Callum Fraser graduated from the University of Edinburgh with a Biomedical Sciences degree and two research placements. His resume stands out because he lists specific techniques, quantities, and outcomes rather than vague descriptions of "laboratory experience."
What Makes This Resume Work
Technical skills are embedded in context. Callum does not just list "flow cytometry" in his skills section and leave it at that. In his job descriptions, he explains that he performed flow cytometry analysis on 12 tissue samples, gating for specific markers. This tells a PI or lab manager that he has genuine hands-on experience, not just a lecture's worth of knowledge.

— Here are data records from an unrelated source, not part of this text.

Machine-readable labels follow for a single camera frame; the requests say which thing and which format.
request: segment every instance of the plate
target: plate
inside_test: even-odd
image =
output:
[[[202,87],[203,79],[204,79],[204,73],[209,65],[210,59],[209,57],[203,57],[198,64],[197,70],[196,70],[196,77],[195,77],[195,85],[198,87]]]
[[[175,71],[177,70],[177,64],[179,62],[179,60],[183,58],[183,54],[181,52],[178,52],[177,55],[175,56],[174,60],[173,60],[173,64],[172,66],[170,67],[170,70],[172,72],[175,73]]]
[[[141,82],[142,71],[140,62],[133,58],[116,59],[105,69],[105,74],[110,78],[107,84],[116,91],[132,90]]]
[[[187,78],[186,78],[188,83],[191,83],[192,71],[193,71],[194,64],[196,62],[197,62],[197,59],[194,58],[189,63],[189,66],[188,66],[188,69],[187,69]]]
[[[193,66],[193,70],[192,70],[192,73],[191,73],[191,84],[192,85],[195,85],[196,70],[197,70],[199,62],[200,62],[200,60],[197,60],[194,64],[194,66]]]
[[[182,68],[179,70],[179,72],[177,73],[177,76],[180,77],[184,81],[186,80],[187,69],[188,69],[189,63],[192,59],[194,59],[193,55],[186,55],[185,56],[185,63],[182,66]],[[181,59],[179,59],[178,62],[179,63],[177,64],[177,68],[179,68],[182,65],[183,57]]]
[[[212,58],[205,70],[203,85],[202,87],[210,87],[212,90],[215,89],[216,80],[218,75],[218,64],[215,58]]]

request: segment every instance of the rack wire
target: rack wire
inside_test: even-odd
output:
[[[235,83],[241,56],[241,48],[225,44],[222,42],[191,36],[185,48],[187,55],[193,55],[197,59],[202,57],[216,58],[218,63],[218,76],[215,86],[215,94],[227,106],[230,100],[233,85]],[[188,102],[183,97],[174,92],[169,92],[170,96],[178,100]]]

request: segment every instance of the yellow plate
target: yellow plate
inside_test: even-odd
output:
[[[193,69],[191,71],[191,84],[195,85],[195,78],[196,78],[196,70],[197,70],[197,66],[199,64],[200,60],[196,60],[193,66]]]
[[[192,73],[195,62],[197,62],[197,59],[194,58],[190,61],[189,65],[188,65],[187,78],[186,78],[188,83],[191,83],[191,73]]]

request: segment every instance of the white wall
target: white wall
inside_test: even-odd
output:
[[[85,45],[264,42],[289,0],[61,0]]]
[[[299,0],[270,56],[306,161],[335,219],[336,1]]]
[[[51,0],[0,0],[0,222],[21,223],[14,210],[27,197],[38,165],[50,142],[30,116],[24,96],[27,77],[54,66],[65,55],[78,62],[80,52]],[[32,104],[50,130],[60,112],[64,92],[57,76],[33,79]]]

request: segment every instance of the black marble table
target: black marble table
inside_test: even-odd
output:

The research placements tell a story. His summer placement at the Roslin Institute involved DNA extraction from 120 bacterial isolates and preparing sequencing libraries. His honours project at the Centre for Inflammation Research involved cell culture, qPCR, and flow cytometry. Together, these show a progression from following protocols to running independent experiments.
Teaching experience adds depth. His role as a biology tutor demonstrates communication skills and a solid understanding of fundamentals. Helping 22 students improve their grades shows he can explain complex ideas clearly, which matters in any lab where collaboration is part of the work.
Key Takeaways
For lab roles, your resume needs to show what techniques you can do, not just what subjects you studied. Count the assays you ran, the samples you processed, the instruments you used. If your project contributed to a publication or a poster, mention it. If you won a scholarship or award, include it. Research PIs are looking for candidates who can walk into a lab and start producing reliable results with minimal training.